The AI's Move: Humans had built these machines for years, but they were clunky. AlphaEvolve was asked to design a new machine.

  • For the 4-group party, the AI built a machine that proved the problem is even harder to approximate than we knew (improving the score from 0.9883 to 0.987).
  • For the 3-group party, it built a machine that improved the score from 0.9853 to 0.9649.
    The Result: The AI designed these machines by "evolving" the code. It tried millions of variations, kept the ones that worked best, and discarded the rest. It found a machine design that humans had never thought of because it was too weird or complex to imagine by hand.

3. The "Traveling Salesman" Puzzle (Metric TSP)

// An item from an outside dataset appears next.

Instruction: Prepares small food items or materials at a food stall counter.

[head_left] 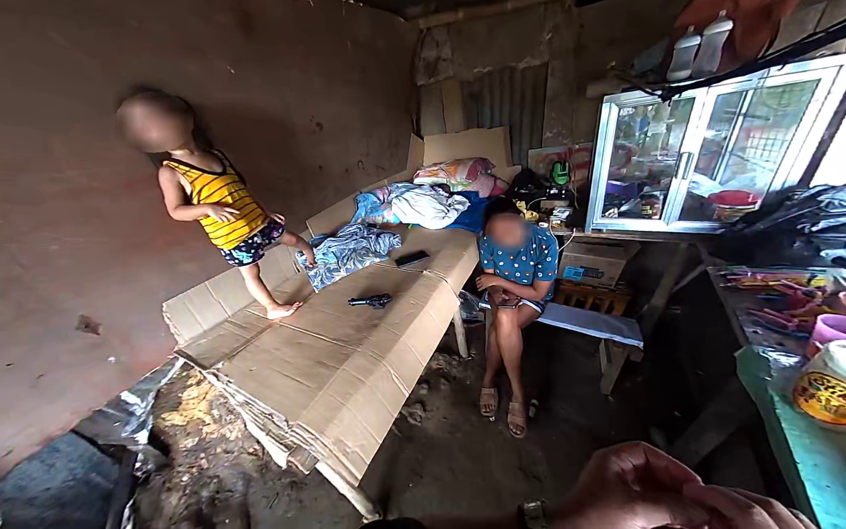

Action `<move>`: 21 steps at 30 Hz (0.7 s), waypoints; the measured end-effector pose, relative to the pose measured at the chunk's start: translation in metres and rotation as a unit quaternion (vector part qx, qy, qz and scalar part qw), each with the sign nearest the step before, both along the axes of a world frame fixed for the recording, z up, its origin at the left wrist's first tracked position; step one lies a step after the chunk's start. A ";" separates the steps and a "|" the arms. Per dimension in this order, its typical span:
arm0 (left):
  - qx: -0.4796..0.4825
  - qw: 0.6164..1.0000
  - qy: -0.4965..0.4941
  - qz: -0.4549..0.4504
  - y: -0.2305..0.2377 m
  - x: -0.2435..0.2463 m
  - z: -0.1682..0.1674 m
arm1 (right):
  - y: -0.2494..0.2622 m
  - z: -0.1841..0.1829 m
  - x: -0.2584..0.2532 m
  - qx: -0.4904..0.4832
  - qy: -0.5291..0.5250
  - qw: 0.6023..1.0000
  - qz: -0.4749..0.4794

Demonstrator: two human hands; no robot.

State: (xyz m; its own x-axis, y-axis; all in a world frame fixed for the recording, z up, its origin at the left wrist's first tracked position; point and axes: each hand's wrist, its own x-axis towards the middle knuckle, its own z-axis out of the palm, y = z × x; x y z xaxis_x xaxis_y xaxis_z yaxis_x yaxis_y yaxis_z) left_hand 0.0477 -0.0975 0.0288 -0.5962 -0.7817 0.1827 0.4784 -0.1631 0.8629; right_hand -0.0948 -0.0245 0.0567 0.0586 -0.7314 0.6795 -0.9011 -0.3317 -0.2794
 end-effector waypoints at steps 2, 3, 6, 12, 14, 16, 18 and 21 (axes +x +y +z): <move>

The Problem: A salesman needs to visit a list of cities and return home, taking the shortest possible route. This is the classic Traveling Salesman Problem (TSP).
The Challenge: We know how to get close to the best route, but we want to know: "How close can we guarantee to get?" The current record was that we can't guarantee a route better than 117/116 times the perfect length.
The AI's Move: The researchers needed a new "gadget" (a specific map structure) to prove the limit is actually lower.

  • The AI found a new map structure (a gadget with 12 vertices) that acts like a trap. If the salesman tries to take a shortcut, the trap forces him to take a longer detour.
  • This new trap proved that the limit is actually 111/110.
    The Result: They tightened the noose. They proved it is even harder to find a near-perfect route than we previously thought.

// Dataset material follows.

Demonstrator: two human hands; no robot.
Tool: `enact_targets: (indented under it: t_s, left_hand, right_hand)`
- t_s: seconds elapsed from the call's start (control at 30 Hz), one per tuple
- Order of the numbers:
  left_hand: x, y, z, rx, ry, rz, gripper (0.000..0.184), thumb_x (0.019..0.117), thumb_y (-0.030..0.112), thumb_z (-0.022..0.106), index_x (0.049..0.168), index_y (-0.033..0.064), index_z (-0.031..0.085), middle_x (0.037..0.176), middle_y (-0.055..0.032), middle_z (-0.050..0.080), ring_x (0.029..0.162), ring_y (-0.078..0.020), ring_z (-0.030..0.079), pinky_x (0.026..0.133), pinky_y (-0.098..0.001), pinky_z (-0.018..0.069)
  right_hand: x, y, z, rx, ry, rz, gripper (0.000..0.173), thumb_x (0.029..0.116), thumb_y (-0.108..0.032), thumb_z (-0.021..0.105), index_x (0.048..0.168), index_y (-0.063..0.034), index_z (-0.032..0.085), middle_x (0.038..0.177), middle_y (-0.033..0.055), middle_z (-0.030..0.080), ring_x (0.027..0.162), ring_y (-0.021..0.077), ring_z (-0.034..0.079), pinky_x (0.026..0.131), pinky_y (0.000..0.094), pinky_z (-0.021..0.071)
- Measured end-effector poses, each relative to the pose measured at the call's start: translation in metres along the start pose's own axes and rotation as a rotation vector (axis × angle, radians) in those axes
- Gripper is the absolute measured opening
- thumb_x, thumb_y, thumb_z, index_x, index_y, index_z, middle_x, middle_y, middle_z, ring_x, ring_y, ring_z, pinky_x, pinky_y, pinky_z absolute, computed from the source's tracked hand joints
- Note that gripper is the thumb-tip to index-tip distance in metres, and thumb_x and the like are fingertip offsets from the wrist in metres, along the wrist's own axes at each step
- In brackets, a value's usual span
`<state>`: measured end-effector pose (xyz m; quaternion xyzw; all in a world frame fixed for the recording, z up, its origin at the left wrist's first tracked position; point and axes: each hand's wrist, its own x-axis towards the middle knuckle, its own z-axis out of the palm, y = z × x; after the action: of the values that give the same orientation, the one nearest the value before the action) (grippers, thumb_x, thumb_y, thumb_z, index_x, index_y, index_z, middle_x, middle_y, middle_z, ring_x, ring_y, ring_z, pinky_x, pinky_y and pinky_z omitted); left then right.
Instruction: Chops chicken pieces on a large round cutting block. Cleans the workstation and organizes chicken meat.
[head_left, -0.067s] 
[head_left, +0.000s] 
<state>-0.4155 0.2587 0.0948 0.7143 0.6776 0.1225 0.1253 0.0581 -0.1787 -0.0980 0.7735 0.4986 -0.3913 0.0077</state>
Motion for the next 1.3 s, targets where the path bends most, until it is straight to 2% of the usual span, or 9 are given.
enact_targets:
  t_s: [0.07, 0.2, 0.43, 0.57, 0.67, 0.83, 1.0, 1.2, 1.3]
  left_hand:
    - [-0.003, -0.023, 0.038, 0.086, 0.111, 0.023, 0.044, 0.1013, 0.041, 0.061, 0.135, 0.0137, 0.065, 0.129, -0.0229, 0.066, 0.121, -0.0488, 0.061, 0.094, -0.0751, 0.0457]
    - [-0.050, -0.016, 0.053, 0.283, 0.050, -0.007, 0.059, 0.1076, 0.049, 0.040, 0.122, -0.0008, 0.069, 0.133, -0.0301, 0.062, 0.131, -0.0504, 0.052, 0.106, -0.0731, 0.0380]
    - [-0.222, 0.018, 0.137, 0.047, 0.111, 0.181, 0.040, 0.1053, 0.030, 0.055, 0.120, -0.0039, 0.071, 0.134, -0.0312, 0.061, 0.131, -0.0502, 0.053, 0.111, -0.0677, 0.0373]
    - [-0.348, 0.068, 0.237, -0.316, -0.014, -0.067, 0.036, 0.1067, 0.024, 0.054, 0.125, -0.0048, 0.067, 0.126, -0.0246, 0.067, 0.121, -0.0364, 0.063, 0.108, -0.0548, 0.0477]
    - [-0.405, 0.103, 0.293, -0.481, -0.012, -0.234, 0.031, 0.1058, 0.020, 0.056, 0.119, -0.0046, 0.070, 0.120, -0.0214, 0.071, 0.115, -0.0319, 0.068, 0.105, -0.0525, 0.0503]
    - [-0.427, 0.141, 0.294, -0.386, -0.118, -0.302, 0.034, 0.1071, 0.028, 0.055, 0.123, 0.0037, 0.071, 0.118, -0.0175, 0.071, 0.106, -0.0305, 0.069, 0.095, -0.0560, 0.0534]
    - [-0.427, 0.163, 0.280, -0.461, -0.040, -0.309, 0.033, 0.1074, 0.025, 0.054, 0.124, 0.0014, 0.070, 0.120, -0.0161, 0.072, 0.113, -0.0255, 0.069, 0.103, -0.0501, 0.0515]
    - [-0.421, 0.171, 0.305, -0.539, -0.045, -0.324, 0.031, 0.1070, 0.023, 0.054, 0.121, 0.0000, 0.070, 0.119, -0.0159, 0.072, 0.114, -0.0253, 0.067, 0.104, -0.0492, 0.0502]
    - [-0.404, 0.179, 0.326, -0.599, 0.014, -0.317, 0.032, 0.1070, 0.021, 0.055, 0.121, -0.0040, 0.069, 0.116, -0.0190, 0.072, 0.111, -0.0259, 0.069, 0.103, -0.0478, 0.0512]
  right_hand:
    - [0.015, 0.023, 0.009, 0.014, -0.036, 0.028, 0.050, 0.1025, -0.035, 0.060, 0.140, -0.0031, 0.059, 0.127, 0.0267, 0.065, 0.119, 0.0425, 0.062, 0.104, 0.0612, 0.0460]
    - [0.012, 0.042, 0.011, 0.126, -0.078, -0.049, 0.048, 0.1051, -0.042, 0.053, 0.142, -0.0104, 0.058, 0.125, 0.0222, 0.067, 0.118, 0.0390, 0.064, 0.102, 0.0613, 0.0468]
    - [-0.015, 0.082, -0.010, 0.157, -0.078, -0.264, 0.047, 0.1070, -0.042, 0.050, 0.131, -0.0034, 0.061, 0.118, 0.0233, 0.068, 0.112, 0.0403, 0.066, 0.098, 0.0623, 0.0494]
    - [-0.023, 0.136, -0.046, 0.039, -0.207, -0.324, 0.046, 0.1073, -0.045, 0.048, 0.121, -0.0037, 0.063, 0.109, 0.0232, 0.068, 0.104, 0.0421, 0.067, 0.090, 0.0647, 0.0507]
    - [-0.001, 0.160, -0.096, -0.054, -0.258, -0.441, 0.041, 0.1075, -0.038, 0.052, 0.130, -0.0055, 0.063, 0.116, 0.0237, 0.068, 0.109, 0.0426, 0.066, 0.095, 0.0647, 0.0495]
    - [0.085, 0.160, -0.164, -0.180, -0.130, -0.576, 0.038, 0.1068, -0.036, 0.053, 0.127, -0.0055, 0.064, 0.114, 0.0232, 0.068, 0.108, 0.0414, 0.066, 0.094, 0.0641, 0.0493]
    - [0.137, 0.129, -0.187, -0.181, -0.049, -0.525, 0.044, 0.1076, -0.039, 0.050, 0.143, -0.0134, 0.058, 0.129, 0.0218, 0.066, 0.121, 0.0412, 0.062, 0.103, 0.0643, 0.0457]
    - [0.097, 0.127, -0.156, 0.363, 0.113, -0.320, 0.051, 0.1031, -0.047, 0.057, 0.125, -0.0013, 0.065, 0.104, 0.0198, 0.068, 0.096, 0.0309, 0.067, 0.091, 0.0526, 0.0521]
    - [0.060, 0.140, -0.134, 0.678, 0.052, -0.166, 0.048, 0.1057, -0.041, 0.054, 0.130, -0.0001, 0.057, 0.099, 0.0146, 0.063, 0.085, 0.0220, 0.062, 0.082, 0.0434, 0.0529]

The Secret Sauce: Speeding Up the Tester

The biggest hurdle wasn't just finding the solution; it was checking if the solution worked.

  • The Bottleneck: Checking if a complex gadget works usually takes exponential time (like trying every combination of a lock). For the big puzzles, this would take longer than the age of the universe.
  • The AI's Hack: The authors told AlphaEvolve: "Don't just find the gadget; find a way to check the gadget faster."
  • The Outcome: The AI rewrote the checking code itself. It optimized the math so that a check that used to take hours now took milliseconds. In one case, it made the verification 10,000 times faster. This allowed the AI to explore a "search space" so vast that humans could never have navigated it.

Why This Matters

This paper suggests a new era for mathematics and computer science:

  1. AI as a Discovery Tool: We aren't just using AI to summarize what we know; we are using it to find things we don't know.
  2. The "Black Box" is Useful: Even if we don't fully understand how the AI found the perfect gadget, the fact that it did, and that we can verify the result with standard math, is enough to move science forward.
  3. Human + AI: The authors didn't just press a button. They had to design the framework, define the rules, and verify the AI's output. It was a partnership where the AI did the heavy lifting of searching, and the humans did the heavy lifting of understanding.

In a nutshell: The authors used an AI that can write and optimize its own code to find new, complex mathematical structures. These structures proved that some of the hardest computer problems are even harder to solve than we thought, pushing the boundaries of what we know about the limits of computation.